If you use CLC genome workbench, the software can manage this problem. But you should specify the insert length to prevent incorrect alignment.

Maybe there is some free or open source assembler which is suit for this task. I had tried the AllPaths, however, it came across fatal error at last. I would like to know if any other can do the same job!

Have you tried Maq map merge?



I am guessing you could make a map for the 35 and 75bp reads separately, then merge them. Or maybe try samtools merge? Align with BWA or other favorite aligner, then merge the sam/bam files?

I tried to assemble de novo. I think I would like to assemble them sperately with velvet or edena, then assemble the contigs with CAP3, Phrap?

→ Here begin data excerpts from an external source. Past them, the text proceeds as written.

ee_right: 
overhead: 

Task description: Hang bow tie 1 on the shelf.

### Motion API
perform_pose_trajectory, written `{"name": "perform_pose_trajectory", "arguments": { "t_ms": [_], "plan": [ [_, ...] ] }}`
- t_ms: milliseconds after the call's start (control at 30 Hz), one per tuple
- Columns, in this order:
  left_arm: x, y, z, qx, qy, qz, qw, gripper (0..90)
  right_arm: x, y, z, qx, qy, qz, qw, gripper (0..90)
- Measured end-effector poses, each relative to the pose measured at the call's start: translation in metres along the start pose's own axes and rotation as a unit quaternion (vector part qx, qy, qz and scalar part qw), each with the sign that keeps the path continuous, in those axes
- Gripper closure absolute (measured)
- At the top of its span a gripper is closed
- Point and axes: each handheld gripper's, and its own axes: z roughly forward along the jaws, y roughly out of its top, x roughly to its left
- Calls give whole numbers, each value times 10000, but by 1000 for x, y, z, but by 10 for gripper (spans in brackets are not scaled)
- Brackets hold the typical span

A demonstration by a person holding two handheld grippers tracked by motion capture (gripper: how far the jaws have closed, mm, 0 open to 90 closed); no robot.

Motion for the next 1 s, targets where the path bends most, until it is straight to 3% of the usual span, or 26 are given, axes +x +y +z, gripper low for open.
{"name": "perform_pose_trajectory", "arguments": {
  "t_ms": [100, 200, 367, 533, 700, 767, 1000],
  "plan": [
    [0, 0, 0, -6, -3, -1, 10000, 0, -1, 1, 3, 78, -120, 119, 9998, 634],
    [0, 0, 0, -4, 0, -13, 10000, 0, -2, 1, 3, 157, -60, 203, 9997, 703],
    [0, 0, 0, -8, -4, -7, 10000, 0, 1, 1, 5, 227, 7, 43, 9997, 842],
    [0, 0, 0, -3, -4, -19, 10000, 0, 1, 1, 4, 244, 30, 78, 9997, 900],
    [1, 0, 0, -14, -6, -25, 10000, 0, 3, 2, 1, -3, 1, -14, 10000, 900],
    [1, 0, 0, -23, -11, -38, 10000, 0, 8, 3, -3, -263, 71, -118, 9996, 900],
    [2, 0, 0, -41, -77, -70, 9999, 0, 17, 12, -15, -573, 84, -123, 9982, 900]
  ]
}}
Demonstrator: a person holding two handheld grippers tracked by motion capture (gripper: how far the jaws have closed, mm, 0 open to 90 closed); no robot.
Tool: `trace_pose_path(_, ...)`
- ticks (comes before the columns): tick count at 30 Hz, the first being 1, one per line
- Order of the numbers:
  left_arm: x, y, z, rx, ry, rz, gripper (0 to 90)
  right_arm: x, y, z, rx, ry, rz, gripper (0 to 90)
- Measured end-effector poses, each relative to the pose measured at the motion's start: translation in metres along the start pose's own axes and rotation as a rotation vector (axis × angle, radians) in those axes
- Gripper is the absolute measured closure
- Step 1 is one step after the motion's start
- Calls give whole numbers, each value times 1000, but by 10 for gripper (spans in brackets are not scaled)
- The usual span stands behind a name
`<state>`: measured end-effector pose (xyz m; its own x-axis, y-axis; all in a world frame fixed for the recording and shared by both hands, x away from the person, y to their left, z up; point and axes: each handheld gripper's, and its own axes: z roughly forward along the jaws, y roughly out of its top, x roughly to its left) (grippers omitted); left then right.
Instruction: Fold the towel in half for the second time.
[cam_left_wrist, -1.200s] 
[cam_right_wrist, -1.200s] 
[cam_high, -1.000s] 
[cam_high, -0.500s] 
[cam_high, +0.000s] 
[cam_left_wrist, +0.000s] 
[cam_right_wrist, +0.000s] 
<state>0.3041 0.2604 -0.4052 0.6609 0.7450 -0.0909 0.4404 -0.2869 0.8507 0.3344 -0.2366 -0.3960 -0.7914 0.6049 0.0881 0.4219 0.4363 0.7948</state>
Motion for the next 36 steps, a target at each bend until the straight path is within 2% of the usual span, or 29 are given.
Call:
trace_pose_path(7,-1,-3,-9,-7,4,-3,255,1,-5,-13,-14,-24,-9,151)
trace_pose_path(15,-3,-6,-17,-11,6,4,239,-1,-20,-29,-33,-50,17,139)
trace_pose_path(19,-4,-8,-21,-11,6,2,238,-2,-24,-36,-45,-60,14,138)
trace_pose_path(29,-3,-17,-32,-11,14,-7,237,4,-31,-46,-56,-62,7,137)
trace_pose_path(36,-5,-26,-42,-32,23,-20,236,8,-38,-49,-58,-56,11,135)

In an ideal world you'd have an assembler that just understands short-read data, mixed libraries with varying insert sizes, etc and just gives you the optimal answer. Some of the tools make a fair stab at this (eg velvet), but the system resources required can be HUGE.

Therefore a more pragmatic approach used by many is starting with some sort of basic "read extension" where you lose track of the individual fragments, but build up contig consensus sequences by identifying overlapping Kmers and no branch points - much like ssake fuzzypaths, etc.

From here you can then either take these contigs as-is or throw them into another assembly tool more appropriate for longer sequences to attempt to resolve further.

Finally, map your individual reads (both 75 and 35) back to your consensus sequences again to get a true assembly rather than just consensus sequences.

You could even iterate - finding reads that overlap contig ends uniquely to edit and extending the "reference", and remapping those that failed to map previously. This technique works in more "usual" cases too where the reference doesn't precisely match the organism you're mapping against it. Not pretty though.

You could play guinea pig and try MIRA (2.9.45): in theory, it should work. You can give the assembler all the necessary ancillary information (like sequencing technology, insert size, quality clips etc.pp) on a per read basis using a XML file in TRACEINFO format as standardized by the NCBI.

MIRA will know how to treat Solexa data and handle many things almost automatically (like clipping) and even know of sequencing technology dependent errors (like the "GGC" problem in Solexa data).

However, I would try this only for organsism of bacterial size and on a machine with lots and lots of memory.

And you might want to try assembling the 75mers first: if you have an average coverage of >= 30x with the 75mers and the insert sizes of the 75mer library is larger than the one for the 36mer library, the 36mers probably won't improve the assembly.

PS: Disclaimer: I wrote MIRA and might not be objective

I'd have to say that velvet is still your best bet for de novo assembly. It can accept different read lengths with no problem, and you can feed it 2 different sets of paired reads, with 2 different insert sizes, "out of the box". However, you can also make a trivial change to the source code and recompile so that it accepts more than 2 sets of insert lengths.

Also note that when you tell velvet the insert length (" -ins_length 280 "), you need to use the entire length of the fragment, so in this case if you told it 280, that would correspond to two 40bp reads with a 200bp "insert".

Consult the velvet-users list for details on these two issues.

oh, and note that I'm not countering BaCh's suggestion! I've been wanting to try MIRA for a while, and velvet won't incorporate 454 reads well, like MIRA can ...

any de novo assembly tools that can iteratively assemble reads instead of eating up a whole lot of RAM?

my limitation is less than 60Gb RAM for a 1GB+ organism, to be de novo assembled by 20x solexa coverage worth reads

Thank you for jnfass's suggestion. After I read the maual of Velet, I also find that it can handle different kinds insert length.

Uh ... I missed that post. No, no program I know of.

But just to be sure I understood you right: you have ~550 million 36mers that you want to assemble de-novo? That's (in terms of reads) almost 15-20 times more reads than the Human Genome Project or Celera had ... and they had *large* computing clusters to tackle the problems.

Even memory optimised programs with very simple assembly logic would need to keep lots of data in memory to be even decently efficient ... and you would still be in for *a lot* of disk reads/writes which would probably mean it'd literally take ages to get the thing assembled.

Correct me if I'm wrong or if you found some program which performs such a wonder ... but I don't think this is possible with 60Gb RAM.

Regards,
B.

Well, parallel algorithms like ABySS could possibly work if you have enough machines in a cluster. It's far cheaper and easier to get lots of small machines than a few truely humungous ones. However I've no idea what the upper limit is on an abyss assembly.

However the iterative approach sounds more sensible. I'm not sure of any official programs that do a decent job of this yet, although lots have manually done similar things by successive rounds of mapping to close genomes, shredding of close genomic data, etc.

James

I am new to this as well and I am trying to set up an RNASeq pipeline for my lab. I've run into an issue though. I'm confused on why one would run Velvet and the on the resultant contigs run Phrap. Why not just head to phrap straight away? Any help would be appreciated.

Cheers,
Addison

Phrap is slow and not optimized for the large NGS datasets.